Le dessin accompagne très bien cette ambiance. Son trait réaliste, les décors, les costumes, les visages et les attitudes contribuent à ancrer le récit dans une époque immédiatement reconnaissable. J’ai apprécié cette mise en scène assez classique, mais efficace. L'atmosphère donne une impression de froideur et de secret, qui correspond parfaitement à l’univers de l’espionnage et de la guerre idéologique.

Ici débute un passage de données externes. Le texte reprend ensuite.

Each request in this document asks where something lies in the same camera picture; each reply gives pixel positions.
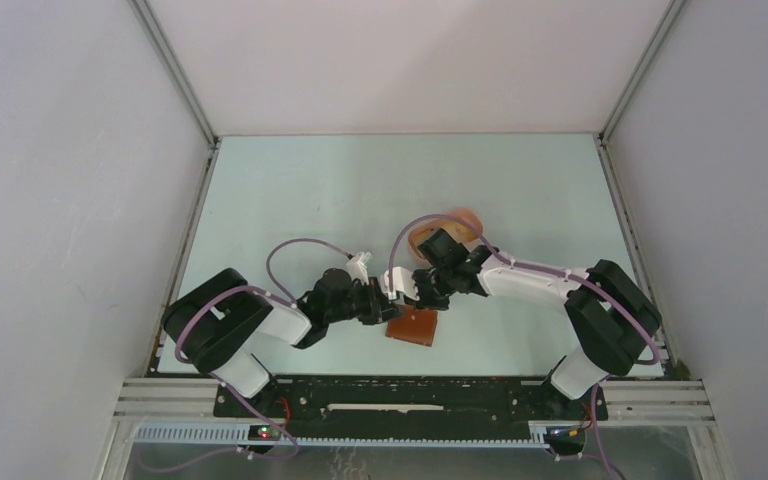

Les personnages ont des expressions parfois dures, ce qui renforce l’impression d’une société où chacun doit cacher ce qu’il pense vraiment. Ils sont utilisés, déplacés, manipulés comme des pièces sur un échiquier. Le cas de Fürbringer est particulièrement intéressant, car il incarne ces scientifiques allemands devenus des enjeux stratégiques après 1945, peu importe leur passé ou leurs responsabilités.
J’ai trouvé ce tome intéressant dans son ambiance. Il demande un peu d’attention, car l’intrigue repose davantage sur les rapports de force et les manipulations que sur l’action pure. Mais c’est justement ce qui fait son intérêt. C'est une BD historique efficace, sombre et immersive, qui donne envie de poursuivre la série pour comprendre jusqu’où cette guerre invisible peut entraîner ses personnages.